Below is a listing. Set down exactly the lines from the one containing "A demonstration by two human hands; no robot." through the one containing "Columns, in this", both ends included, and leave out the rest.
= Beginning of Section =
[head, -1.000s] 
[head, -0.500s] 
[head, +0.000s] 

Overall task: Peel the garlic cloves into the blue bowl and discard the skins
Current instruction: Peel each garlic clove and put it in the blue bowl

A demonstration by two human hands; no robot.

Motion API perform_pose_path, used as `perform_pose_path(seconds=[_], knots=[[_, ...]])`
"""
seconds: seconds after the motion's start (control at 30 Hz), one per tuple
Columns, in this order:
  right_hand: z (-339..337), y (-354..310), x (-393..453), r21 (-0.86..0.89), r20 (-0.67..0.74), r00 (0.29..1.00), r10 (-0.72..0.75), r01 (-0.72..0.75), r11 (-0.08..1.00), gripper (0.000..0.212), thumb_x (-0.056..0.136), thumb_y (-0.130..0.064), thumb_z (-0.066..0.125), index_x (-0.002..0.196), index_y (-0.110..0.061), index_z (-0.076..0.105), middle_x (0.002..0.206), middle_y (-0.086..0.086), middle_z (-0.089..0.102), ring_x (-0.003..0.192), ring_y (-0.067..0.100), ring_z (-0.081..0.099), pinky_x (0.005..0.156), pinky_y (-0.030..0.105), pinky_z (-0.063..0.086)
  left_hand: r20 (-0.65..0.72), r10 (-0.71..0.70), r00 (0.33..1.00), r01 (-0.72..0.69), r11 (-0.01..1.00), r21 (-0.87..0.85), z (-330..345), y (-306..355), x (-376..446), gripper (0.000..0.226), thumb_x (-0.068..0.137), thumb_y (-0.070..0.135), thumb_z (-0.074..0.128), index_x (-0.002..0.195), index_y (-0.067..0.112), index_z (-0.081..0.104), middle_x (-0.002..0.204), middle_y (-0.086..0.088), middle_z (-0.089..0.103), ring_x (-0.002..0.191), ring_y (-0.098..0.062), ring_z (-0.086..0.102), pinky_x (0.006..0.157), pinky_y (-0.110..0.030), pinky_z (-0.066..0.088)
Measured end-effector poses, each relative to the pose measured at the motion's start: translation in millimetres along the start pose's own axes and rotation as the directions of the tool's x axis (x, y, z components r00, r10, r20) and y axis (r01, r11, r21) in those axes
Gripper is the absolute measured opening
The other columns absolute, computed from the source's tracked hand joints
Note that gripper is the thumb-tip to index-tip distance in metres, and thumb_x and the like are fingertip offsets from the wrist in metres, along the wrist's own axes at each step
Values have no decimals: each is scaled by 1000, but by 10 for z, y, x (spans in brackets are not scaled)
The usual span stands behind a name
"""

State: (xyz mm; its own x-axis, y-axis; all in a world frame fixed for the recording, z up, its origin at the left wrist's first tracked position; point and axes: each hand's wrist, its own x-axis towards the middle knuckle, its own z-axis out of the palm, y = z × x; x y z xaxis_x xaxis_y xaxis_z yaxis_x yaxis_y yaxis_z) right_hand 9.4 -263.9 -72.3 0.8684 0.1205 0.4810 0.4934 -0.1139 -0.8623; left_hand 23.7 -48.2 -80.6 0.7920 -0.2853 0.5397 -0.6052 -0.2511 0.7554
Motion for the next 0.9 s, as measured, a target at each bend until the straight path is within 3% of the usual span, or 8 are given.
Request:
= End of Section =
#### Result of this exercise:
A demonstration by two human hands; no robot.

Motion API perform_pose_path, used as `perform_pose_path(seconds=[_], knots=[[_, ...]])`
"""
seconds: seconds after the motion's start (control at 30 Hz), one per tuple
Columns, in this order:

The exercise requires nothing more.